## TASK DETAILS
What is needed here is every entry, retyped exactly.

-------

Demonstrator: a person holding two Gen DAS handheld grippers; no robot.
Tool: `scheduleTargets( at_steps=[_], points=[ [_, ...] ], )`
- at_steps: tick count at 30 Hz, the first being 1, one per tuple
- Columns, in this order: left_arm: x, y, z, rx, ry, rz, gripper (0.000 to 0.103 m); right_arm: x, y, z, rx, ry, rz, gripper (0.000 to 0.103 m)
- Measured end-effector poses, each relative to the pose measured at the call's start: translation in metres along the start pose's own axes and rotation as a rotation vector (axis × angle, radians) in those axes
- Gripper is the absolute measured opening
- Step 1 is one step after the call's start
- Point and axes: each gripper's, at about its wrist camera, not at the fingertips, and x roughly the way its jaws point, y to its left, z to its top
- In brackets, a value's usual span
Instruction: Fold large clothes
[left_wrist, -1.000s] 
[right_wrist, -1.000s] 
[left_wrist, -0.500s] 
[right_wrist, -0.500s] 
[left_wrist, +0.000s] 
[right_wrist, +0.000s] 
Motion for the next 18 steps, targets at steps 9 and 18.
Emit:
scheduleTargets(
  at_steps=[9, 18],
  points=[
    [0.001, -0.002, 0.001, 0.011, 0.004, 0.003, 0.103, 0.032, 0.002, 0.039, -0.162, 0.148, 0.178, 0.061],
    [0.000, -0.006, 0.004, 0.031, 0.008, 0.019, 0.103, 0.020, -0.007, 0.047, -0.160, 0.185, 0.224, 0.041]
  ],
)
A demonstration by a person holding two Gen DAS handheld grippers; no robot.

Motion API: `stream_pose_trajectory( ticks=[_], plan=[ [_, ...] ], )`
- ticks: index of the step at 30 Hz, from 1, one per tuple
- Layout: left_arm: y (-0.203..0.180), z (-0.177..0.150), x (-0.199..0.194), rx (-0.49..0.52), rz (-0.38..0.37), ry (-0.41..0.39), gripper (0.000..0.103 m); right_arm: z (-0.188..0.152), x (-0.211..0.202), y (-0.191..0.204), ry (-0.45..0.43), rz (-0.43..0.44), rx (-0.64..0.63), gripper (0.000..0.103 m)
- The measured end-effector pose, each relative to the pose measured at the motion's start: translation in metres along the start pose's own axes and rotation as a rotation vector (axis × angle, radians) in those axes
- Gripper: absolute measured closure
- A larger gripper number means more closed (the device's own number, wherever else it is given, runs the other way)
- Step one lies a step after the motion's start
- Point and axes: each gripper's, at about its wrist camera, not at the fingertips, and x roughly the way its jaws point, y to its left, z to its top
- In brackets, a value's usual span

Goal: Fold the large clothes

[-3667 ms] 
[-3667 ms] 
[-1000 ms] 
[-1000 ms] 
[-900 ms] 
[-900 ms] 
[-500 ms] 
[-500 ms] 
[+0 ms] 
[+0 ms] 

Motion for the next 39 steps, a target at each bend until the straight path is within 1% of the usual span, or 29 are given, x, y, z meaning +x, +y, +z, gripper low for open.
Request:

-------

## EXERCISE RESPONSE
Demonstrator: a person holding two Gen DAS handheld grippers; no robot.
Tool: `scheduleTargets( at_steps=[_], points=[ [_, ...] ], )`
- at_steps: tick count at 30 Hz, the first being 1, one per tuple
- Columns, in this order: left_arm: x, y, z, rx, ry, rz, gripper (0.000 to 0.103 m); right_arm: x, y, z, rx, ry, rz, gripper (0.000 to 0.103 m)
- Measured end-effector poses, each relative to the pose measured at the call's start: translation in metres along the start pose's own axes and rotation as a rotation vector (axis × angle, radians) in those axes
- Gripper is the absolute measured opening
- Step 1 is one step after the call's start
- Point and axes: each gripper's, at about its wrist camera, not at the fingertips, and x roughly the way its jaws point, y to its left, z to its top
- In brackets, a value's usual span
Instruction: Fold large clothes
[left_wrist, -1.000s] 
[right_wrist, -1.000s] 
[left_wrist, -0.500s] 
[right_wrist, -0.500s] 
[left_wrist, +0.000s] 
[right_wrist, +0.000s] 
Motion for the next 18 steps, targets at steps 9 and 18.
Emit:
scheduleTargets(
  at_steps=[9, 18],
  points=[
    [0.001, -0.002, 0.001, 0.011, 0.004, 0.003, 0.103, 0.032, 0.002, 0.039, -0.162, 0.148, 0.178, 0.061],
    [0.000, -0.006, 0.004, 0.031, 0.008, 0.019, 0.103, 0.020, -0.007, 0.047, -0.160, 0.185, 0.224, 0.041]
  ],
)
A demonstration by a person holding two Gen DAS handheld grippers; no robot.

Motion API: `stream_pose_trajectory( ticks=[_], plan=[ [_, ...] ], )`
- ticks: index of the step at 30 Hz, from 1, one per tuple
- Layout: left_arm: y (-0.203..0.180), z (-0.177..0.150), x (-0.199..0.194), rx (-0.49..0.52), rz (-0.38..0.37), ry (-0.41..0.39), gripper (0.000..0.103 m); right_arm: z (-0.188..0.152), x (-0.211..0.202), y (-0.191..0.204), ry (-0.45..0.43), rz (-0.43..0.44), rx (-0.64..0.63), gripper (0.000..0.103 m)
- The measured end-effector pose, each relative to the pose measured at the motion's start: translation in metres along the start pose's own axes and rotation as a rotation vector (axis × angle, radians) in those axes
- Gripper: absolute measured closure
- A larger gripper number means more closed (the device's own number, wherever else it is given, runs the other way)
- Step one lies a step after the motion's start
- Point and axes: each gripper's, at about its wrist camera, not at the fingertips, and x roughly the way its jaws point, y to its left, z to its top
- In brackets, a value's usual span

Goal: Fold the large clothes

[-3667 ms] 
[-3667 ms] 
[-1000 ms] 
[-1000 ms] 
[-900 ms] 
[-900 ms] 
[-500 ms] 
[-500 ms] 
[+0 ms] 
[+0 ms] 

Motion for the next 39 steps, a target at each bend until the straight path is within 1% of the usual span, or 29 are given, x, y, z meaning +x, +y, +z, gripper low for open.
Request:

No more output is required.